# About this exercise
Nothing but the text of the records should come back; copy it exactly and leave the pictures out.

# Extracted records
────────────────
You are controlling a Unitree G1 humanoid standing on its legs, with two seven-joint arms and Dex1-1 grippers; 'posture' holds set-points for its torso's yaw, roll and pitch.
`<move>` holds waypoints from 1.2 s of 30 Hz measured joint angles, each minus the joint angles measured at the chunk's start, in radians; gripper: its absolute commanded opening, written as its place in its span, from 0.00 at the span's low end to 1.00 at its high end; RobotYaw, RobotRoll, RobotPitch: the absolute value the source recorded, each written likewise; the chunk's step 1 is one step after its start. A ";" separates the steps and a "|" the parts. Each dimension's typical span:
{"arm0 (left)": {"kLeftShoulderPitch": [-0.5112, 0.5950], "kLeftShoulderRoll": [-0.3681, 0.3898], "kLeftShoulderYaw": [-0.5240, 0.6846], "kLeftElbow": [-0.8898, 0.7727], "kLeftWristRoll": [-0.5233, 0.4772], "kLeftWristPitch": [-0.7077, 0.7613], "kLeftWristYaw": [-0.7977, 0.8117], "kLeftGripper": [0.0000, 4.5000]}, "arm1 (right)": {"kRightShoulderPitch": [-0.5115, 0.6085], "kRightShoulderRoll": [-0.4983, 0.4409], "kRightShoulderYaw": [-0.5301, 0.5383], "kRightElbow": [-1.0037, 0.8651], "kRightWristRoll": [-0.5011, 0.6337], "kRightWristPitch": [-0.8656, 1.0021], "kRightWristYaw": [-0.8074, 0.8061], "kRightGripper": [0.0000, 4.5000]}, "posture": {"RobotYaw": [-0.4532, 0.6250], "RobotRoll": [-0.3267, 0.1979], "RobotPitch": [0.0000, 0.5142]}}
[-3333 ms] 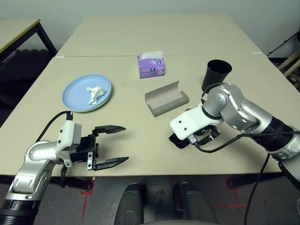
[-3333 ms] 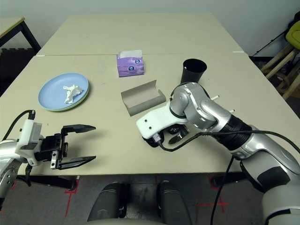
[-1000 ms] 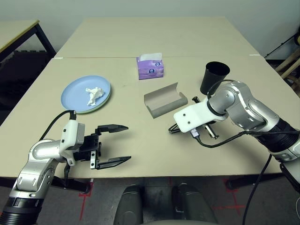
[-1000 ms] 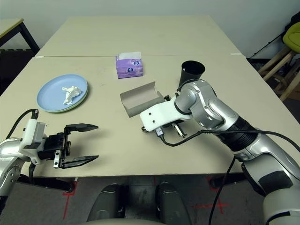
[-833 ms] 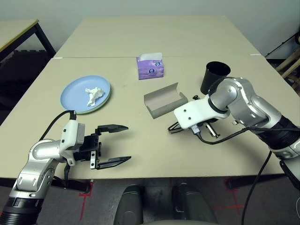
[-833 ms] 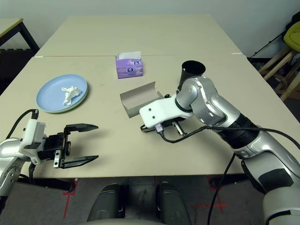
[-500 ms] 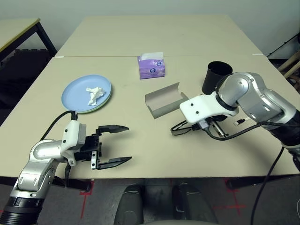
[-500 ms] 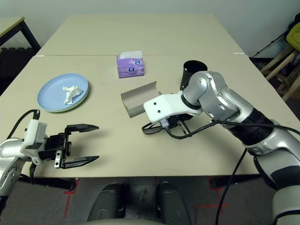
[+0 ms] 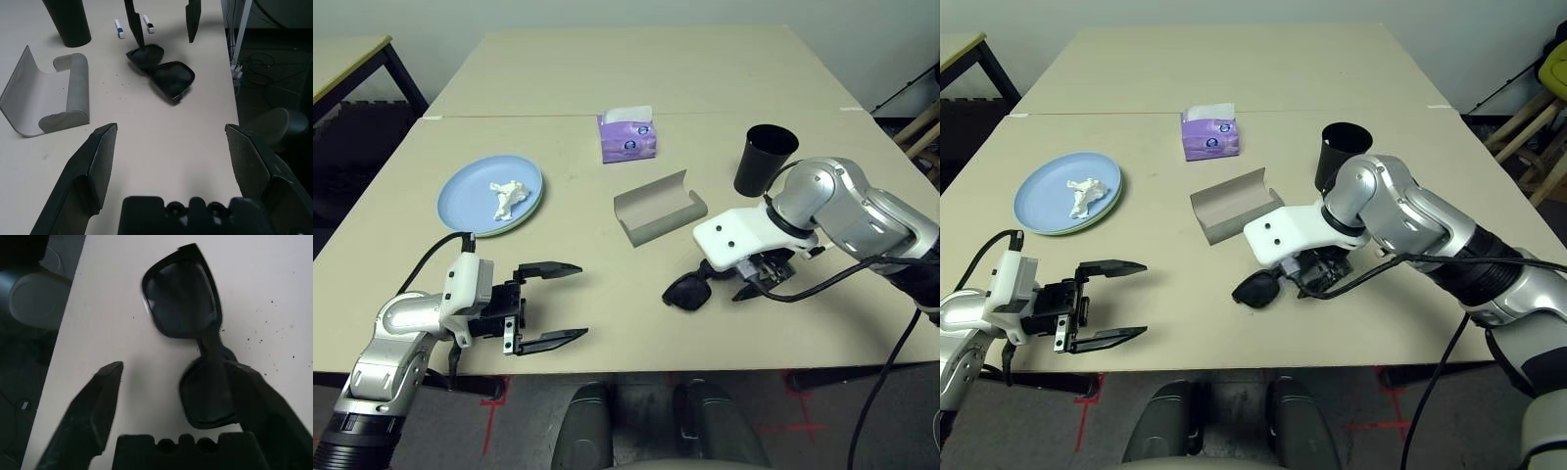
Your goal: Organize and tidy the items on the table.
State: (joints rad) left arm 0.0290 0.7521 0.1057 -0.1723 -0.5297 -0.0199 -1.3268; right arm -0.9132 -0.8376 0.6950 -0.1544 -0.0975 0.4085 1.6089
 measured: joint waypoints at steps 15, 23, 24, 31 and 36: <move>-0.002 -0.002 -0.007 0.024 0.003 -0.010 0.000 1.00 | 0.046 0.026 -0.009 -0.018 -0.078 -0.107 -0.034 0.99 | 0.50 0.62 0.23; -0.002 -0.004 -0.008 0.024 0.005 -0.014 0.004 1.00 | 0.079 0.025 -0.009 -0.002 -0.142 -0.281 -0.041 0.99 | 0.51 0.62 0.22; -0.002 -0.004 -0.008 0.024 0.006 -0.015 0.005 1.00 | 0.080 0.028 -0.009 -0.001 -0.146 -0.296 -0.044 0.99 | 0.51 0.62 0.22; 0.003 -0.004 -0.008 0.022 0.008 -0.018 0.008 1.00 | 0.082 0.061 -0.009 0.021 -0.186 -0.341 -0.058 0.99 | 0.53 0.62 0.21; 0.013 -0.004 -0.008 0.021 0.009 -0.018 0.016 1.00 | 0.087 0.076 -0.009 0.041 -0.220 -0.366 -0.074 0.99 | 0.53 0.62 0.21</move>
State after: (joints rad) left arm 0.0416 0.7478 0.0977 -0.1515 -0.5205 -0.0376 -1.3108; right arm -0.8266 -0.7619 0.6863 -0.1135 -0.3176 0.0426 1.5348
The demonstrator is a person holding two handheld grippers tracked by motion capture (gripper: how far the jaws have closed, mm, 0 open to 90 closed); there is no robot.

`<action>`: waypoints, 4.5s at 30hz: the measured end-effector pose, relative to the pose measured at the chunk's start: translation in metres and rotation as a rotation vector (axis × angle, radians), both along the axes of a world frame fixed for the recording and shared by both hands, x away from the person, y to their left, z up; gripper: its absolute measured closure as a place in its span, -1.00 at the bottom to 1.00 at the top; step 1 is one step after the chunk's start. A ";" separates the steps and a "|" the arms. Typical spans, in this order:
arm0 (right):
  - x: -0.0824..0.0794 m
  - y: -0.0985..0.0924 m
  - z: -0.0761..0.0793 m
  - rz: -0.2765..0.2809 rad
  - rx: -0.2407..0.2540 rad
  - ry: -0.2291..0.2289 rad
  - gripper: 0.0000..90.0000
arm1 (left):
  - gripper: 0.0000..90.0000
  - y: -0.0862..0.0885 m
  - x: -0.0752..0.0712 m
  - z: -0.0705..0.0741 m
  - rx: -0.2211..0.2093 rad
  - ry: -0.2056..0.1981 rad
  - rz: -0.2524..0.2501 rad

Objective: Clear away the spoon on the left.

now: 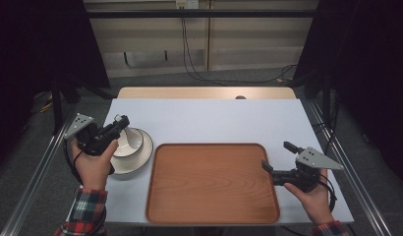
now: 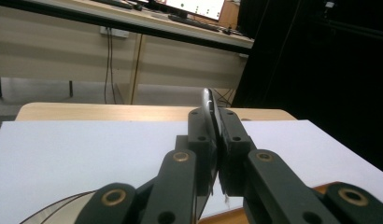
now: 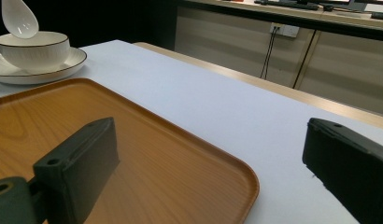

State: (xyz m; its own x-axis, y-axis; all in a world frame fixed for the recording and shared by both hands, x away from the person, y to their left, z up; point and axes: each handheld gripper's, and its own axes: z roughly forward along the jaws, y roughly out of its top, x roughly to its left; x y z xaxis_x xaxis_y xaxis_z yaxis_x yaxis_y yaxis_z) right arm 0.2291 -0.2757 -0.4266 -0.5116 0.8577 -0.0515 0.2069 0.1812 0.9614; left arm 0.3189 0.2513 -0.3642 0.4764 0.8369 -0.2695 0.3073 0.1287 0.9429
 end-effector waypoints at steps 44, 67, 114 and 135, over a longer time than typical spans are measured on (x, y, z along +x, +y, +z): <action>-0.003 -0.001 0.000 -0.011 0.012 0.002 -0.96 | 0.90 -0.057 -0.022 -0.013 0.034 0.038 -0.217; 0.003 0.008 -0.001 0.009 0.000 0.001 -0.95 | 0.90 -0.063 -0.041 -0.029 0.039 0.077 -0.258; 0.008 0.011 0.000 0.042 0.001 -0.014 -0.95 | 0.90 -0.065 -0.060 -0.053 0.066 0.147 -0.306; 0.008 0.013 -0.001 0.044 0.002 -0.009 -0.94 | 0.90 -0.081 -0.070 -0.052 0.048 0.168 -0.407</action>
State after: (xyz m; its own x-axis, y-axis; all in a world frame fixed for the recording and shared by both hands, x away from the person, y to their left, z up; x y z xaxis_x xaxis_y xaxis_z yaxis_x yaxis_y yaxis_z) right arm 0.2369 -0.2629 -0.4273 -0.5485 0.8344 -0.0546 0.1902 0.1880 0.9636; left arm 0.2491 0.1707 -0.4163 0.7225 0.6038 -0.3366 0.4731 -0.0769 0.8776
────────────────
# Response
You are controlling a Unitree G1 humanoid standing on its legs, with two seven-joint arms and Dex1-1 grippers; 'posture' holds set-points for its torso's yaw, roll and pitch.
`<move>` holds waypoints from 1.2 s of 30 Hz measured joint angles, each minus the joint angles measured at the chunk's start, in radians; gripper: its absolute commanded opening, written as its place in its span, from 0.00 at the span's low end to 1.00 at its high end; RobotYaw, RobotRoll, RobotPitch: the absolute value the source recorded, each written likewise; the chunk's step 1 is one step after its start. A ";" separates the steps and a "|" the parts. Each dimension's typical span:
{"arm0 (left)": {"kLeftShoulderPitch": [-0.5112, 0.5950], "kLeftShoulderRoll": [-0.3681, 0.3898], "kLeftShoulderYaw": [-0.5240, 0.6846], "kLeftElbow": [-0.8898, 0.7727], "kLeftWristRoll": [-0.5233, 0.4772], "kLeftWristPitch": [-0.7077, 0.7613], "kLeftWristYaw": [-0.7977, 0.8117], "kLeftGripper": [0.0000, 4.5000]}, "arm1 (right)": {"kRightShoulderPitch": [-0.5115, 0.6085], "kRightShoulderRoll": [-0.4983, 0.4409], "kRightShoulderYaw": [-0.5301, 0.5383], "kRightElbow": [-1.0037, 0.8651], "kRightWristRoll": [-0.5011, 0.6337], "kRightWristPitch": [-0.8656, 1.0021], "kRightWristYaw": [-0.8074, 0.8061], "kRightGripper": [0.0000, 4.5000]}, "posture": {"RobotYaw": [-0.4532, 0.6250], "RobotRoll": [-0.3267, 0.1979], "RobotPitch": [0.0000, 0.5142]}}
[-3333 ms] 
[-3333 ms] 
[-1000 ms] 
[-1000 ms] 
[-833 ms] 
[-833 ms] 
[-500 ms] 
[-500 ms] 
[+0 ms] 
Your goal: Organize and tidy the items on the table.
State: (joints rad) left arm 0.0290 0.7521 0.1057 -0.1723 -0.5297 -0.0199 -1.3268; right arm -0.9132 -0.8376 0.6950 -0.1544 -0.0975 0.4085 1.6089
 measured: joint waypoints at steps 15, 23, 24, 31 and 36: <move>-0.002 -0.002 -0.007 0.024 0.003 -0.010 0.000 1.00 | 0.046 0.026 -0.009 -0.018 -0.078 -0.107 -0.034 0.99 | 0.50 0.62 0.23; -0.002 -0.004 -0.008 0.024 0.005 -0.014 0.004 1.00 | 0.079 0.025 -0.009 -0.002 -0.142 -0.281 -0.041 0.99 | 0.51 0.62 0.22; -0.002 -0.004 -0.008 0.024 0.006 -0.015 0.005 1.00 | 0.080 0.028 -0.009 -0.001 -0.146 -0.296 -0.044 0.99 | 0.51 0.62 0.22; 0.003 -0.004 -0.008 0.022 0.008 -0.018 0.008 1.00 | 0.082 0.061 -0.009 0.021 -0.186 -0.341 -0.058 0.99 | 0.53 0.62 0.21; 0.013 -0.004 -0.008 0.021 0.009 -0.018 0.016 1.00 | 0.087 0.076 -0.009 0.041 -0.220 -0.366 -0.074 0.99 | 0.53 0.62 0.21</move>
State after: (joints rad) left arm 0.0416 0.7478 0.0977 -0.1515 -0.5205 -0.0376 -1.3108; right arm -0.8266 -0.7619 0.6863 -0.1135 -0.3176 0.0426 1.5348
The demonstrator is a person holding two handheld grippers tracked by motion capture (gripper: how far the jaws have closed, mm, 0 open to 90 closed); there is no robot.

`<action>`: waypoints, 4.5s at 30hz: the measured end-effector pose, relative to the pose measured at the chunk's start: translation in metres and rotation as a rotation vector (axis × angle, radians), both along the axes of a world frame fixed for the recording and shared by both hands, x away from the person, y to their left, z up; gripper: its absolute measured closure as a place in its span, -1.00 at the bottom to 1.00 at the top; step 1 is one step after the chunk's start. A ";" separates the steps and a "|" the arms. Typical spans, in this order:
arm0 (right):
  - x: -0.0824..0.0794 m
  - y: -0.0985..0.0924 m
  - z: -0.0761..0.0793 m
  - rz: -0.2765..0.2809 rad
  - rx: -0.2407..0.2540 rad
  - ry: -0.2291..0.2289 rad
  - gripper: 0.0000..90.0000
arm1 (left):
  - gripper: 0.0000..90.0000
  - y: -0.0862..0.0885 m
  - x: -0.0752..0.0712 m
  - z: -0.0705..0.0741 m
  - rx: -0.2211..0.2093 rad
  - ry: -0.2056..0.1981 rad
  - rz: -0.2524..0.2501 rad

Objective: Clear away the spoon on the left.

now: 
now: 
now: 

State: (xyz m; its own x-axis, y-axis; all in a world frame fixed for the recording and shared by both hands, x away from the person, y to their left, z up; point and axes: each handheld gripper's, and its own axes: z roughly forward along the jaws, y roughly out of its top, x roughly to its left; x y z xaxis_x xaxis_y xaxis_z yaxis_x yaxis_y yaxis_z) right arm 0.2291 -0.2757 -0.4266 -0.5116 0.8577 -0.0515 0.2069 0.1812 0.9614; left arm 0.3189 0.2513 -0.3642 0.4764 0.8369 -0.2695 0.3073 0.1287 0.9429
 end-effector waypoints at steps 44, 67, 114 and 135, over a longer time than typical spans are measured on (x, y, z along +x, +y, +z): <action>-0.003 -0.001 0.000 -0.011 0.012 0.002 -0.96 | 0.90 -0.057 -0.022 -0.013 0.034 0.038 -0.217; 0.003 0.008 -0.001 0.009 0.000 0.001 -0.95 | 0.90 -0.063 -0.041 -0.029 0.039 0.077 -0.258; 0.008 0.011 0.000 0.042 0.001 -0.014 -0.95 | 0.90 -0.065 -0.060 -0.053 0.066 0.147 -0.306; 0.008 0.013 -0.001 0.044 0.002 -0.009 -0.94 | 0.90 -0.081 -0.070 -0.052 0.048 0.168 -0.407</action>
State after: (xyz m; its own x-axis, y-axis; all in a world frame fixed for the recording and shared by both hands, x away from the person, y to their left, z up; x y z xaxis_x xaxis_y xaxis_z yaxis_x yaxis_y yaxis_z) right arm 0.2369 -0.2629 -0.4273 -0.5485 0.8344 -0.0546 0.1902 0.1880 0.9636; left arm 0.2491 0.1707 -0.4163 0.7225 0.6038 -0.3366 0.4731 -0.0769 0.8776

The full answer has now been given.